*** Opening of Dataset content ***
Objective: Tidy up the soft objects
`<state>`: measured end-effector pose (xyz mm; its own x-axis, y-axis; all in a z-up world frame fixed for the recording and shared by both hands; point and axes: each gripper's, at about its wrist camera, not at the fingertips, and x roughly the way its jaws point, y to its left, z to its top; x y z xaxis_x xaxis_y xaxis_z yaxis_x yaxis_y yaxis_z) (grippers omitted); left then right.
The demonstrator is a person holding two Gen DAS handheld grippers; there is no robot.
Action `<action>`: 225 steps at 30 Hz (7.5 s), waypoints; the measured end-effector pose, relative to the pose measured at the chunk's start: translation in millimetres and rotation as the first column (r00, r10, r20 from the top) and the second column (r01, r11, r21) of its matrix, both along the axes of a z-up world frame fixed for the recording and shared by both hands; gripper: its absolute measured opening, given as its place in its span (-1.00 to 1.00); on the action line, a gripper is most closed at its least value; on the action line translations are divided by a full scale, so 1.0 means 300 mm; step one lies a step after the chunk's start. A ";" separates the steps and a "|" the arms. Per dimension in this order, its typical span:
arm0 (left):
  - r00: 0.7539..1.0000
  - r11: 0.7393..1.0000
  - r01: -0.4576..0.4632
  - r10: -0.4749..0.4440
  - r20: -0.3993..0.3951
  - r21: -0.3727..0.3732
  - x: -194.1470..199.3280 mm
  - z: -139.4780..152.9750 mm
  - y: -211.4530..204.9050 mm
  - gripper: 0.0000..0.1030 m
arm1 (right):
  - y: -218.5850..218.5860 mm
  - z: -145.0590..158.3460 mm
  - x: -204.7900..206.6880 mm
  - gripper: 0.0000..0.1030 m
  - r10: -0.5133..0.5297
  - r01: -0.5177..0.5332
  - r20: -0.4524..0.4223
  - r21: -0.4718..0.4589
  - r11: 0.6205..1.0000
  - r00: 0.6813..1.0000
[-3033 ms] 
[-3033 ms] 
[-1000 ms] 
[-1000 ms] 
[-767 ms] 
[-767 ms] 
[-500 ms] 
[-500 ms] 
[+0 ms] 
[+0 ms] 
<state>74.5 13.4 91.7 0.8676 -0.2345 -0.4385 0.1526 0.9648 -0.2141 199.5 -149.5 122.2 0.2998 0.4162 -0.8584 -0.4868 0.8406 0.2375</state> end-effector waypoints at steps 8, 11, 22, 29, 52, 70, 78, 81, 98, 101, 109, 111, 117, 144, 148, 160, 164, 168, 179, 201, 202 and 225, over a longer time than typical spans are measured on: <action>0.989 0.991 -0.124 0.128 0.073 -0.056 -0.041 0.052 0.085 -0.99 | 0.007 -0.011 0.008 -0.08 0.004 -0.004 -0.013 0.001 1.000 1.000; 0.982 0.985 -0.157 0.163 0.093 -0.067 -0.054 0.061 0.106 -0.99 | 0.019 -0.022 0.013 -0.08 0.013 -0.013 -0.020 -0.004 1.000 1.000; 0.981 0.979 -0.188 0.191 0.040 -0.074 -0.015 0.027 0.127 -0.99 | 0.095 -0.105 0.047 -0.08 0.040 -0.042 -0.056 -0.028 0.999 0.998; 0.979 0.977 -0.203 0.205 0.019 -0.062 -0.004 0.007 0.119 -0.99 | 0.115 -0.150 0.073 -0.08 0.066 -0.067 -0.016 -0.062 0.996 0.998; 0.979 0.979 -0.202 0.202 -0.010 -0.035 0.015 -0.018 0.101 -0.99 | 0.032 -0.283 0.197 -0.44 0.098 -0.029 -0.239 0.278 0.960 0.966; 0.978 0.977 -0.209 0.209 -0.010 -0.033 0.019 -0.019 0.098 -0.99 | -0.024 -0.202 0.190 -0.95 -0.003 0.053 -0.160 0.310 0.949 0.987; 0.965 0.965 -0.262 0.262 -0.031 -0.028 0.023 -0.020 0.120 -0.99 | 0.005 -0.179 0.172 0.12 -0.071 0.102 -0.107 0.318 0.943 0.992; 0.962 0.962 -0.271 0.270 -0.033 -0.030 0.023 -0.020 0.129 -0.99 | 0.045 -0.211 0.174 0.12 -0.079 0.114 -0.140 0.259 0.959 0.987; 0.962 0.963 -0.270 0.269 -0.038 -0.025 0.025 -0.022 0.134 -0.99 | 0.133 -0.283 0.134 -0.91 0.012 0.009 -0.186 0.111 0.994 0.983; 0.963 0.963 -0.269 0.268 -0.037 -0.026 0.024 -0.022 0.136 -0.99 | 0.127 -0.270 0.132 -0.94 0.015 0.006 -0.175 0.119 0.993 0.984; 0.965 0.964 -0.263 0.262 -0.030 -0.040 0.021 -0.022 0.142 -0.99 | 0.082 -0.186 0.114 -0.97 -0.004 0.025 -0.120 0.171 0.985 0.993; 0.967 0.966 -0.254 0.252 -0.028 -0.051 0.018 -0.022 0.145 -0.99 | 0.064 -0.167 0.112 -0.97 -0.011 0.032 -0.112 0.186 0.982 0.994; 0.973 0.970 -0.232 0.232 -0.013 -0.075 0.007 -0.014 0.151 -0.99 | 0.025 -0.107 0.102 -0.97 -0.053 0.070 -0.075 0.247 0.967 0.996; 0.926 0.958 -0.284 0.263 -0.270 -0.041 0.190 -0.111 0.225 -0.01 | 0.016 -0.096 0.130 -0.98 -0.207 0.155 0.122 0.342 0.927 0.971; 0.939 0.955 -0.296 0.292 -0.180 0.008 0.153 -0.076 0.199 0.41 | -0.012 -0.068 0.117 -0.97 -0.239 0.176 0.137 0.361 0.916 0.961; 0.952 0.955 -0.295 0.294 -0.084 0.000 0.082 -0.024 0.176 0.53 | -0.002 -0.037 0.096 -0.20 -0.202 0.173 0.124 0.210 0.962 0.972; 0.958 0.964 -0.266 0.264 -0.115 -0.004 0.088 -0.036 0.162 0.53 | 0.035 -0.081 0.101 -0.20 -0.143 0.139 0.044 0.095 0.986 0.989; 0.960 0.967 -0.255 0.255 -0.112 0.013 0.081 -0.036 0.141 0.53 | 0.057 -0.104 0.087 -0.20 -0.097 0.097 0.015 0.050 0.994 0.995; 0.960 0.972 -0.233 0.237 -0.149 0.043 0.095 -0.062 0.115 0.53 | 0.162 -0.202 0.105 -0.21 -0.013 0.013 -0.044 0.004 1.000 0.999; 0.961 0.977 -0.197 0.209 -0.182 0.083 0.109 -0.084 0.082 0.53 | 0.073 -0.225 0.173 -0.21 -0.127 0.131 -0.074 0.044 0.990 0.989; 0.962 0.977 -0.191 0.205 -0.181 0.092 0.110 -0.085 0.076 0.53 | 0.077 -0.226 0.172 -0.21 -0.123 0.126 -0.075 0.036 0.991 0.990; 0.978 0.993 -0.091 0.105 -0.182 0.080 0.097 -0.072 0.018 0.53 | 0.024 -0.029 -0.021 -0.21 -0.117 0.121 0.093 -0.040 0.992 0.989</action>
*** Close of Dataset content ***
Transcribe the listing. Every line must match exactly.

§ **Worked solution**:
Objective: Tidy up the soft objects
`<state>`: measured end-effector pose (xyz mm; its own x-axis, y-axis; all in a z-up world frame fixed for the recording and shared by both hands; point and axes: each gripper's, at about its wrist camera, not at the fingertips, and x roughly the way its jaws point, y to its left, z to its top; x y z xaxis_x xaxis_y xaxis_z yaxis_x yaxis_y yaxis_z) (grippers omitted); left then right.
The demonstrator is a person holding two Gen DAS handheld grippers; there is no robot.
Action `<action>`: 225 steps at 30 Hz (7.5 s), waypoints; the measured end-effector pose, relative to the pose measured at the chunk's start: translation in millimetres and rotation as the first column (r00, r10, r20 from the top) and the second column (r01, r11, r21) of its matrix, both along the axes of a z-up world frame fixed for the recording and shared by both hands; gripper: its absolute measured opening, given as its place in its span (-1.00 to 1.00); on the action line, a gripper is most closed at its least value; on the action line translations are divided by a full scale, so 1.0 means 300 mm; step one lies a step after the chunk's start. A ";" separates the steps and a "|" the arms. Per dimension in this order, its typical span:
arm0 (left):
  - r00: 0.7539..1.0000
  - r11: 0.7393..1.0000
  - r01: -0.4576..0.4632
  - r10: -0.4749..0.4440
  - r20: -0.3993..0.3951
  - r21: -0.3727..0.3732
  - x: -194.1470..199.3280 mm
  - z: -139.4780..152.9750 mm
  - y: -211.4530..204.9050 mm
  - gripper: 0.0000..0.1030 m
arm1 (right):
  - y: -218.5850..218.5860 mm
  - z: -145.0590..158.3460 mm
  - x: -204.7900..206.6880 mm
  - gripper: 0.0000..0.1030 m
  - r10: -0.5133..0.5297
  - r01: -0.5177..0.5332
  - r20: -0.4524..0.4223
  - r21: -0.4718..0.4589
  - r11: 0.6205..1.0000
  - r00: 0.6813..1.0000
[-3033 ms] 
[-3033 ms] 
[-1000 ms] 
[-1000 ms] 
[-767 ms] 
[-767 ms] 
[-500 ms] 
[-500 ms] 
[+0 ms] 
[+0 ms] 
<state>74.5 13.4 91.7 0.8676 -0.2345 -0.4385 0.1526 0.9648 -0.2141 199.5 -149.5 122.2 0.2998 0.4162 -0.8584 -0.4868 0.8406 0.2375</state> end-effector waypoints at steps 8, 11, 22, 29, 52, 70, 78, 81, 98, 101, 109, 111, 117, 144, 148, 160, 164, 168, 179, 201, 202 and 225, over a longer time than typical spans are measured on: <action>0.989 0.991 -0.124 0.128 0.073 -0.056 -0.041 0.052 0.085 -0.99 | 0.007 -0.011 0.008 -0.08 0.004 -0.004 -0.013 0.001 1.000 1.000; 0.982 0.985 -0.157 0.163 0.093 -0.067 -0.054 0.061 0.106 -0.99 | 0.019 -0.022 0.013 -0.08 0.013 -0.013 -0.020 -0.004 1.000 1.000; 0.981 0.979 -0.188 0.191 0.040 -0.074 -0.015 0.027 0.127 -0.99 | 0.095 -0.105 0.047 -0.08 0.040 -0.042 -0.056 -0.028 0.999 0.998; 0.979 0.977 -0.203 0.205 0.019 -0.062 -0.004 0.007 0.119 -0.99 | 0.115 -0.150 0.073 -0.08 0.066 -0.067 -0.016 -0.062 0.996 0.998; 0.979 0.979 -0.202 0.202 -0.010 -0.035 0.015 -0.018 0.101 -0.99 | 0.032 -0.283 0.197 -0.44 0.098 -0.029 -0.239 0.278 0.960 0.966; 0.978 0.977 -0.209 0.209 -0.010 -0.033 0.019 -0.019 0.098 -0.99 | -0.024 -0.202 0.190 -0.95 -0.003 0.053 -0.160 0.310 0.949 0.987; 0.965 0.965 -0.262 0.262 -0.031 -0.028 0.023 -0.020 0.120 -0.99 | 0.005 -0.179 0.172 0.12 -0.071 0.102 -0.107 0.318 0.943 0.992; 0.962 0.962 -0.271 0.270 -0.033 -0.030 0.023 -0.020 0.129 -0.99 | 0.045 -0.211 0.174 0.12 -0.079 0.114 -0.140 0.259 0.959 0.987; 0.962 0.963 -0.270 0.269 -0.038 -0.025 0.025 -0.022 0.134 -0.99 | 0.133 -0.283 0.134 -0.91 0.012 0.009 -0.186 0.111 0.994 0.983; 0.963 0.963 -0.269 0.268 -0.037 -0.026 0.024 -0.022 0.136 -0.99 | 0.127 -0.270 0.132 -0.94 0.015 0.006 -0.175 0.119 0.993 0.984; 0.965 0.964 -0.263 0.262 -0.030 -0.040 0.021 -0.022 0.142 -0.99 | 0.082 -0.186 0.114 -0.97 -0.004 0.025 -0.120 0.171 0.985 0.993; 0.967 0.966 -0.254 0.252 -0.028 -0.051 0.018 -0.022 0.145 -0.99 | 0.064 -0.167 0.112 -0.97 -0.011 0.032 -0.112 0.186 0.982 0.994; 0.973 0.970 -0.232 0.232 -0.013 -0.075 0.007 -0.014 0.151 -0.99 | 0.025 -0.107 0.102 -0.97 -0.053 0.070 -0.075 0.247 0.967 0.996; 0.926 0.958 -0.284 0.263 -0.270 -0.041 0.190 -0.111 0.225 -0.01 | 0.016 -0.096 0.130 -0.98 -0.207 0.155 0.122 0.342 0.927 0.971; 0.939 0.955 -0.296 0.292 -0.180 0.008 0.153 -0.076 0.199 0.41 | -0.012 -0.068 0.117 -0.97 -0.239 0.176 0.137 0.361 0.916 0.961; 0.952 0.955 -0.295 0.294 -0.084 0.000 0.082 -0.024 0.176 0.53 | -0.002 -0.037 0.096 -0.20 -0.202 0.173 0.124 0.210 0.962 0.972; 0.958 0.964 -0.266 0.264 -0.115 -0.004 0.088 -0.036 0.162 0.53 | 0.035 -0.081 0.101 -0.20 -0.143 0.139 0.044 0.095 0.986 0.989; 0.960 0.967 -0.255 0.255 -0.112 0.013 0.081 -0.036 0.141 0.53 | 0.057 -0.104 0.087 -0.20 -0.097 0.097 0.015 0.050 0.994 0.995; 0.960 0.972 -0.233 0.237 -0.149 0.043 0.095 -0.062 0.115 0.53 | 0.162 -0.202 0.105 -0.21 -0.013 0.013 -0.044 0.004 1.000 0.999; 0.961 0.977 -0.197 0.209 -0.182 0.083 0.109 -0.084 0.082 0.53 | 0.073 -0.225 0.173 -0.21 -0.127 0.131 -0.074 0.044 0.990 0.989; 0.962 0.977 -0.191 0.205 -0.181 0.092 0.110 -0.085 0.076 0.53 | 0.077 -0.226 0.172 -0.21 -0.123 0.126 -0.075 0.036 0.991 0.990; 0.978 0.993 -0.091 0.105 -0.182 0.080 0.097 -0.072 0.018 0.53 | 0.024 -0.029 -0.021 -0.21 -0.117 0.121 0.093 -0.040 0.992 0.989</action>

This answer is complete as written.